Virtual Batting Cage and Human Model

Jordan Smith and Richard Davis


Contents


Abstract

The purpose of our project was to give participants in our virtual environment a greater sense of presence by modeling a virtual representation of them which could be seen in the VE. The hope was that the participant would feel more a part of the environment because they were visually represented in that space instead of being a disembodied spirit. In particular, we hoped that the juxtaposition of virtual limbs next to other objects in the virtual environment could help in giving an enhanced sense of depth perception. To test our representation, we constructed a VE of an indoor racquet ball court in which the participant can bat a ball around and bounce it off the walls.

The Body Model

Based on the fact that we had a limited amount of time and Polhemus sensors we decided to only model the torso and the right arm. The model was designed to conform to the actions of the user as closely as possible. The configuration of the model was controlled by collecting data at specified control points on the user's body using Polhemus Fastrak six degree of freedom sensors. We had three different configurations of sensors which we experimented with to see how many sensors were necessary to accurately track the arm.
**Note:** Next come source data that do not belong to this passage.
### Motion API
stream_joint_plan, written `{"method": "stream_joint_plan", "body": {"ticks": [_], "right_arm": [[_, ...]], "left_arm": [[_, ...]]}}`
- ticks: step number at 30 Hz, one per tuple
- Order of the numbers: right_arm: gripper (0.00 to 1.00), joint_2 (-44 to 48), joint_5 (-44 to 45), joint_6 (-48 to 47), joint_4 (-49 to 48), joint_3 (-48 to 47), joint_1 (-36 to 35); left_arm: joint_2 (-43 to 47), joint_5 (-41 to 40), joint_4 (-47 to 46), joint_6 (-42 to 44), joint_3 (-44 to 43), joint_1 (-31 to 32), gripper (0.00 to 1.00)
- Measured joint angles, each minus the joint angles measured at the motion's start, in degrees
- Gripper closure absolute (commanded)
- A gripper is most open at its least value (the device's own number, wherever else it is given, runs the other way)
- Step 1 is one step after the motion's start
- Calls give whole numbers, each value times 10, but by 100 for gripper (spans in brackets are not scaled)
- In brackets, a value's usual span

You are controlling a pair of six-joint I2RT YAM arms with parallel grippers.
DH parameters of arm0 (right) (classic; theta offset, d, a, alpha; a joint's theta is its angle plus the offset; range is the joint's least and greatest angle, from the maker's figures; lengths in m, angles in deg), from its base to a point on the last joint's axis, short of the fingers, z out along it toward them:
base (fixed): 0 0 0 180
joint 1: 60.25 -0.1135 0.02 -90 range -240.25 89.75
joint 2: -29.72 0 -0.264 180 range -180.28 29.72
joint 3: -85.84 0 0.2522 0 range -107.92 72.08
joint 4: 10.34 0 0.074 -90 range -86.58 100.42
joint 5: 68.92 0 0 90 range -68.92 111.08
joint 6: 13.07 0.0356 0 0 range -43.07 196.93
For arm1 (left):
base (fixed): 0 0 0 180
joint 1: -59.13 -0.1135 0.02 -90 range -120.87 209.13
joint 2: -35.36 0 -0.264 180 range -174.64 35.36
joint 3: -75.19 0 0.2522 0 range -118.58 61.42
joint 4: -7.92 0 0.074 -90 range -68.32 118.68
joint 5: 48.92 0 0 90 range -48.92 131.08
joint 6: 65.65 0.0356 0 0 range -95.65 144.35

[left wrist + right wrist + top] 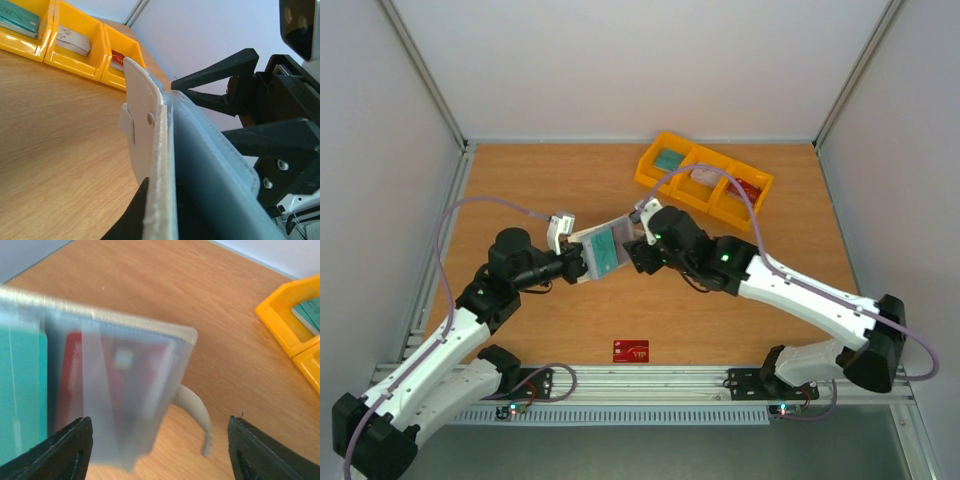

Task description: Take the credit cards out of the card holder

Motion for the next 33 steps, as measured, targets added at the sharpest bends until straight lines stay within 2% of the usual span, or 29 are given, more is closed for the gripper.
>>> {"method": "stream_joint_plan", "body": {"ticks": [3,7,9,15,18,21,23,27,33], "right_arm": [[11,57,-82,-13,-14,51,41],[2,139,-283,-30,-33,113,154],[1,150,-373,-35,-41,118,201],[2,96,-601,-39,-64,110,269],[2,66,-656,-39,-68,99,279],[6,56,-699,-38,-84,94,278],[13,51,-725,-37,-98,92,271],[47,33,-763,-33,-118,92,250],[87,10,-789,-8,-139,92,237]], "left_arm": [[1,6,-1,0,0,0,100],[5,30,-22,0,3,0,100],[6,46,-38,0,6,0,100],[6,122,-96,3,7,0,100],[7,150,-113,5,7,0,100],[7,165,-121,6,7,0,100],[7,170,-127,6,7,0,100],[6,169,-133,5,7,0,100],[6,156,-131,-1,7,0,100]]}}
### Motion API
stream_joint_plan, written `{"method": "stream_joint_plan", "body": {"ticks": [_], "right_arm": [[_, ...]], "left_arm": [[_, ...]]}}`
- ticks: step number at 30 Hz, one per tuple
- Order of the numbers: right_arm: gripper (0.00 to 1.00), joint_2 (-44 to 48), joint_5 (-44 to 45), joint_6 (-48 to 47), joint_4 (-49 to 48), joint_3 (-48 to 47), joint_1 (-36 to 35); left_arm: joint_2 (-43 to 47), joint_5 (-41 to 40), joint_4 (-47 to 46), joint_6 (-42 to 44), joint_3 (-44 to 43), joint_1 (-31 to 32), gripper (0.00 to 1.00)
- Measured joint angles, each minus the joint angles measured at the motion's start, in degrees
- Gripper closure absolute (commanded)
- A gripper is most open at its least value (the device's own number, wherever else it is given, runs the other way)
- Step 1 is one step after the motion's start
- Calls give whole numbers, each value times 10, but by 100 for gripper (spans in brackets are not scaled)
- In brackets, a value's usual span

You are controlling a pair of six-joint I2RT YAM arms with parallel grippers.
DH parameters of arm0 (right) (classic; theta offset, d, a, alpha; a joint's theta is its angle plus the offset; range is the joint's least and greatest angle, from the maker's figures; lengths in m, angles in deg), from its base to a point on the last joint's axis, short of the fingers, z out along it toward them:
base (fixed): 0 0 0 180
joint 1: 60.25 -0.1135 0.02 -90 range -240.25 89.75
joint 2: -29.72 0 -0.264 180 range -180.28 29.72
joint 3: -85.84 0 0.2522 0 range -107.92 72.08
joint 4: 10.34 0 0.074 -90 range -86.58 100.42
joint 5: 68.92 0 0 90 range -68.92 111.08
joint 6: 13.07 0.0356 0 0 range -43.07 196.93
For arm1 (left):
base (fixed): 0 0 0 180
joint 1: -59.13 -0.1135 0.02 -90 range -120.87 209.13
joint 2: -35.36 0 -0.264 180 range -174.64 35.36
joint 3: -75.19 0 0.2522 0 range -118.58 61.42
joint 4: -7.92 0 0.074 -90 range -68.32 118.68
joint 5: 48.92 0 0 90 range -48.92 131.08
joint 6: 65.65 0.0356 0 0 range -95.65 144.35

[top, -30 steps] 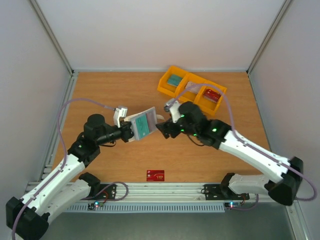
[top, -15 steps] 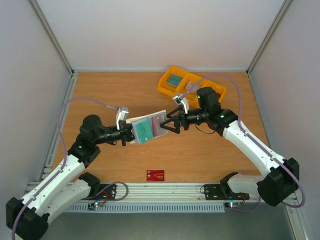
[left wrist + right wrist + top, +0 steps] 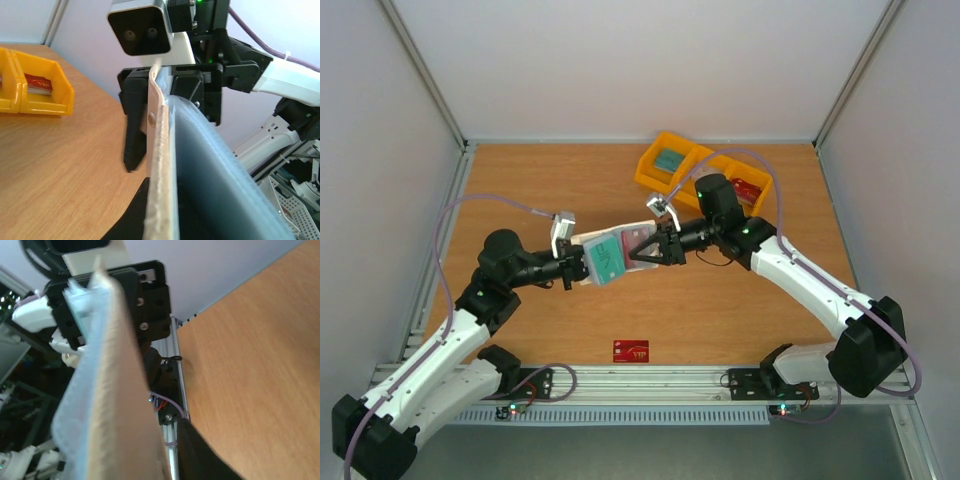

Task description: Take the credit cards out of the card holder

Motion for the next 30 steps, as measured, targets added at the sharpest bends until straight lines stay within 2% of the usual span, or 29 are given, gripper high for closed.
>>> {"method": "stream_joint_plan", "body": {"ticks": [1,2,5,8,11,15,17,24,30], "right_arm": [[93,0,-2,3,-4,0,0],[98,0,-8,9,-10,0,0],[99,2,-12,21,-19,2,-1],[99,13,-8,36,-33,16,-1],[99,35,-5,58,-56,36,0],[99,56,10,84,-84,49,1],[99,57,20,98,-102,52,1],[99,56,66,154,-184,67,0],[99,29,101,192,-242,68,-5]], "left_arm": [[0,-5,1,-1,0,0,99],[0,-11,3,-2,0,-1,93],[0,-34,10,-9,0,-2,55],[0,-56,26,-12,0,-7,36],[3,-76,43,-8,0,-15,33],[16,-114,88,21,-13,-22,42],[22,-125,107,44,-25,-23,43],[29,-132,134,122,-60,-25,39],[7,-144,145,167,-90,9,35]]}}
The one sensor version had a single sensor mounted on the user's hand as in figure 1. With this scheme we could only accurately present a free floating hand in the correct position and orientation in space. This configuration may not give a totally compelling feeling of presence, but it is good enough to do certain kinds of interactions.

* *
Figure 1:The One Sensor Model

The two sensor version had the first sensor on the user's hand and the second on the user's back near the shoulder as in figure 2. We hoped to be able to represent the entire torso and right arm with this method by solving the inverse kinematics for a six degree of freedom arm manipulator. The human arm has seven degrees of freedom, so this was clearly an approximation. The joint angle which we dropped was the degree of freedom which makes lateral rotations of the wrist. We chose this one to drop because it seemed to have the least range in human movement, and we hoped that even in its absence the model would work all right. This was not the case. It was disorienting for small wrist waving motions of the user to cause large scale changes in the model's elbow and shoulder angles. The inverse kinematics was also a large bottle neck which slowed down our operating speed making the application less interactive. So for practical purposes we stopped using this configuration by the end.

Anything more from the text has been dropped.